Thread: Backpatching nbtree VACUUM (page deletion) hardening

Backpatching nbtree VACUUM (page deletion) hardening

From
Peter Geoghegan
Date:
Postgres 14 commit 5b861baa55 added hardening to nbtree page deletion.
This had the effect of making nbtree VACUUM robust against misbehaving
operator classes -- we just LOG the problem and move on, without
throwing an error. In practice a "misbehaving operator class" is often
a problem with collation versioning.

I think that this should be backpatched now, to protect users from
particularly nasty problems that hitting the error eventually leads
to.

An error ends the whole VACUUM operation. If VACUUM cannot delete the
page the first time, there is no reason to think that it'll be any
different on the second or the tenth attempt. The eventual result
(absent user/DBA intervention) is that no antiwraparound autovacuum
will ever complete, leading to an outage when the system hits
xidStopLimit. (Actually this scenario won't result in the system
hitting xidStopLimit where the failsafe is available, but that's
another thing that is only in 14, so that's not any help.)

This seems low risk. The commit in question is very simple. It just
downgrades an old 9.4-era ereport() from ERROR to LOG, and adds a
"return false;" immediately after that. The function in question is
fundamentally structured in a way that allows it to back out of page
deletion because of problems that are far removed from where the
caller starts from. When and why we back out of page deletion is
already opaque to the caller, so it's very hard to imagine a new
problem caused by backpatching. Besides all this, 14 has been out for
a while now.

-- 
Peter Geoghegan



Re: Backpatching nbtree VACUUM (page deletion) hardening

From
Nathan Bossart
Date:
On Fri, Sep 02, 2022 at 02:13:15PM -0700, Peter Geoghegan wrote:
> I think that this should be backpatched now, to protect users from
> particularly nasty problems that hitting the error eventually leads
> to.

+1

-- 
Nathan Bossart
Amazon Web Services: https://aws.amazon.com



Re: Backpatching nbtree VACUUM (page deletion) hardening

From
Michael Paquier
Date:
On Fri, Sep 02, 2022 at 02:13:15PM -0700, Peter Geoghegan wrote:
> Postgres 14 commit 5b861baa55 added hardening to nbtree page deletion.
> This had the effect of making nbtree VACUUM robust against misbehaving
> operator classes -- we just LOG the problem and move on, without
> throwing an error. In practice a "misbehaving operator class" is often
> a problem with collation versioning.

This has been a problem for years, and still for years to come with
libc updates.  I am not much into this stuff, but does running VACUUM
in this case help with the state of the index that used a past,
now-invalid, collation (be it libc or ICU) to get a bit cleaned up?
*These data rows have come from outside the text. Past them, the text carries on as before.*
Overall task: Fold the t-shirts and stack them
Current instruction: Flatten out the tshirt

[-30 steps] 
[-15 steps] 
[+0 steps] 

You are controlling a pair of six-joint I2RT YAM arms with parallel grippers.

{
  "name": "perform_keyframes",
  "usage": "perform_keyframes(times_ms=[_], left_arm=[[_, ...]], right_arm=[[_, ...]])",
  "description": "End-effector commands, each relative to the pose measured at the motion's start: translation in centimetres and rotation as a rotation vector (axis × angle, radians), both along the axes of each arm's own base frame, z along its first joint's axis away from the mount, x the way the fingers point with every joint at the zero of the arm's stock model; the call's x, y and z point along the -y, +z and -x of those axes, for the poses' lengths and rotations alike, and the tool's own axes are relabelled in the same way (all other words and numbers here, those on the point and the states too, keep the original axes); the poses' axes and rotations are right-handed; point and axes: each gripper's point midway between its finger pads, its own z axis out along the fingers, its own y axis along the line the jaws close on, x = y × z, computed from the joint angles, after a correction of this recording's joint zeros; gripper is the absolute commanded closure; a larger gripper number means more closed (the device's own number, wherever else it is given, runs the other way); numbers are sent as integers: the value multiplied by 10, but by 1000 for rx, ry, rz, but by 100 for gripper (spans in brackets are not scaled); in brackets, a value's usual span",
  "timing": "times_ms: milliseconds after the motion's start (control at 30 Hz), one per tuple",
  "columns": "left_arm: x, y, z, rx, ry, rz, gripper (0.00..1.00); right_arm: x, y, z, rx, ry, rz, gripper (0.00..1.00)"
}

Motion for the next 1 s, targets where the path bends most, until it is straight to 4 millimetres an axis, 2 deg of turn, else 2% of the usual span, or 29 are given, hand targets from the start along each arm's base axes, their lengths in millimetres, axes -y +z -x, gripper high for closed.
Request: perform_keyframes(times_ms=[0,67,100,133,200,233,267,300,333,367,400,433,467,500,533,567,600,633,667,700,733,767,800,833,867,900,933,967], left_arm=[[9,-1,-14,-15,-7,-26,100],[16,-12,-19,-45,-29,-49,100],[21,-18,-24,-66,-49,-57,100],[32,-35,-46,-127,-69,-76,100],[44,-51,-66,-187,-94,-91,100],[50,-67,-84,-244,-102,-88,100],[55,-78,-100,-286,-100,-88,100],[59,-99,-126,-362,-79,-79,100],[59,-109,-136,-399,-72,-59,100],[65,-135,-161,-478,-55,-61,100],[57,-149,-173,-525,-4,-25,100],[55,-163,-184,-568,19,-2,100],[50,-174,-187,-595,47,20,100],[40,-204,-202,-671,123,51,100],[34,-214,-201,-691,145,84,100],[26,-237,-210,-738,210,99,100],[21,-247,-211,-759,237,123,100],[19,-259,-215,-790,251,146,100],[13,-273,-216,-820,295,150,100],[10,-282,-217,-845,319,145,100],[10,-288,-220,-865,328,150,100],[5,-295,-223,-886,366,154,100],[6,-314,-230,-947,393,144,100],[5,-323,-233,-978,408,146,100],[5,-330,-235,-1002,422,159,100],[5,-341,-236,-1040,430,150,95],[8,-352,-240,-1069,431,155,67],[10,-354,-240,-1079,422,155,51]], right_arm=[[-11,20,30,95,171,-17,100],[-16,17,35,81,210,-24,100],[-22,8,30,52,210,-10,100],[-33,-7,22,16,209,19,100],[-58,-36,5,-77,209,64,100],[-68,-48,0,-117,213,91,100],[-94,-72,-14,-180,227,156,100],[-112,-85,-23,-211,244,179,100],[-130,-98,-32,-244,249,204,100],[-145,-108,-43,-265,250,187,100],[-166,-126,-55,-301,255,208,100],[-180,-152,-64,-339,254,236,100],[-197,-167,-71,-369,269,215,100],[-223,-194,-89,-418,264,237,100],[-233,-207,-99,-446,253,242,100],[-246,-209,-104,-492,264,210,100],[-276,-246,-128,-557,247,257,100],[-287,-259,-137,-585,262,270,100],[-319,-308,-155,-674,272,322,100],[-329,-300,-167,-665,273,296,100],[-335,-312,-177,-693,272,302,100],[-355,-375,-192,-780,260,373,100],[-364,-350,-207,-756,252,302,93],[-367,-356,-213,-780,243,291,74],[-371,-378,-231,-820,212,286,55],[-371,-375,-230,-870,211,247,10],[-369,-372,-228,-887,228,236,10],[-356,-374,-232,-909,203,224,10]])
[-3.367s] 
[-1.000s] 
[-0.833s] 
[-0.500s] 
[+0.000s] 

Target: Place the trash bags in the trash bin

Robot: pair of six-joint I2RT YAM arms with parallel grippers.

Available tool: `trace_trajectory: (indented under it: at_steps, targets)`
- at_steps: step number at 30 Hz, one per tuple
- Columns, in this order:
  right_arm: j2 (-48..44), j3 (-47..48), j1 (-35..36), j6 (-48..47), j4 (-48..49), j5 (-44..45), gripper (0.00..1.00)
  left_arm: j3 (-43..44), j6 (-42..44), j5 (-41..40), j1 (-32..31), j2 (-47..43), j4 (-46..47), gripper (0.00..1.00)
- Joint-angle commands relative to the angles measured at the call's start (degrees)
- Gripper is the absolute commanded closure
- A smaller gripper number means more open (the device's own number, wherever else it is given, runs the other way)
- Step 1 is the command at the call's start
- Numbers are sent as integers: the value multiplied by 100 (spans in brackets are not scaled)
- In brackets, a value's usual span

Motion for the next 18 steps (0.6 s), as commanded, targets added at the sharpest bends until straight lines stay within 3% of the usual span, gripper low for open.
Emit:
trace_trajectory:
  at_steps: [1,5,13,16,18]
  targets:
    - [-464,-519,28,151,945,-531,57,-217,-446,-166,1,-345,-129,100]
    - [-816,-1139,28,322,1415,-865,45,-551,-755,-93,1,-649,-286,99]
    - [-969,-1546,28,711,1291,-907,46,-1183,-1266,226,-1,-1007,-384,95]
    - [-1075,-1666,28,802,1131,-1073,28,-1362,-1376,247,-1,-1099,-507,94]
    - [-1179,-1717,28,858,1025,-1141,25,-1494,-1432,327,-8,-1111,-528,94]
> An error ends the whole VACUUM operation. If VACUUM cannot delete the
> page the first time, there is no reason to think that it'll be any
> different on the second or the tenth attempt. The eventual result
> (absent user/DBA intervention) is that no antiwraparound autovacuum
> will ever complete, leading to an outage when the system hits
> xidStopLimit. (Actually this scenario won't result in the system
> hitting xidStopLimit where the failsafe is available, but that's
> another thing that is only in 14, so that's not any help.)

When written like that, this surely sounds extremely bad and this
would need more complex chirurgy (or just running with a build that
includes this patch?).

> This seems low risk. The commit in question is very simple. It just
> downgrades an old 9.4-era ereport() from ERROR to LOG, and adds a
> "return false;" immediately after that. The function in question is
> fundamentally structured in a way that allows it to back out of page
> deletion because of problems that are far removed from where the
> caller starts from. When and why we back out of page deletion is
> already opaque to the caller, so it's very hard to imagine a new
> problem caused by backpatching. Besides all this, 14 has been out for
> a while now.

Yeah, I can take it that we would have seen reports if this was an
issue, and I don't recall seeing one on the community lists, at
least.
--
Michael

Attachment

Re: Backpatching nbtree VACUUM (page deletion) hardening

From
Peter Geoghegan
Date:
On Fri, Sep 2, 2022 at 6:14 PM Michael Paquier <michael@paquier.xyz> wrote:
> This has been a problem for years, and still for years to come with
> libc updates.  I am not much into this stuff, but does running VACUUM
> in this case help with the state of the index that used a past,
> now-invalid, collation (be it libc or ICU) to get a bit cleaned up?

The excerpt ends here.